Hi,
Please find the detailed job description for the role below. If you are interested and feel it's a good fit, kindly share your updated resume.
Tittle – Resiliency and Recovery Engineer - Tech Lead
Location – Charlotte NC (5x/ week onsite)
Descriptions:
Own end‑to‑end application reliability, availability, and performance for client‑critical systems.
Define and govern SLIs, SLOs, and error budgets aligned with business and regulatory expectations.
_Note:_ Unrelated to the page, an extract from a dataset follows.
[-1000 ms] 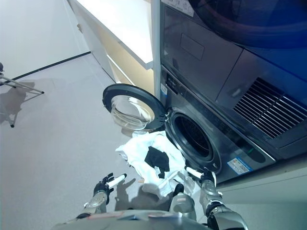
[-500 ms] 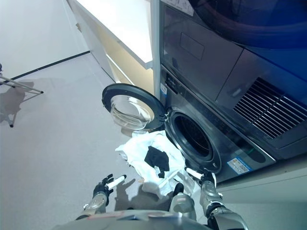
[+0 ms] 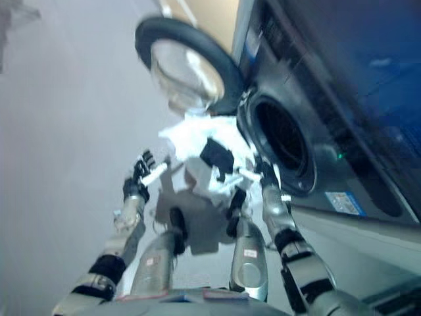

Lead production support and incident management, acting as Incident Commander for P1/P2 issues.
Ensure robust monitoring, alerting, logging, and observability across application landscapes.
Drive automation and self‑healing to reduce manual toil and improve operational efficiency.
Partner with development and DevOps teams to embed SRE practices into CI/CD and release pipelines.
Oversee change and release readiness, ensuring risk‑based production deployments.
Provide on‑site client leadership, serving as the primary SRE point of contact and trusted advisor.
Conduct and govern post‑incident reviews (RCA/PIR) and ensure preventive actions are implemented.
Ensure compliance with security, audit, and regulatory controls relevant to the client environment.
Lead and mentor onshore and offshore SRE/support teams, ensuring SLA adherence and skill uplift.
Report operational KPIs, reliability trends, and improvement roadmaps to client and internal leadership.
SYSMIND LLC is an Equal Employment Opportunity employer. All qualified applicants will receive consideration for employment without any discrimination. We promote and support a diverse workforce at all levels in the company. All job offers are contingent upon completion of a satisfactory background check and reference checks. Additionally passing the drug test may also be required. All contractors intending to work on SYSMIND's W2 are "at will" employees.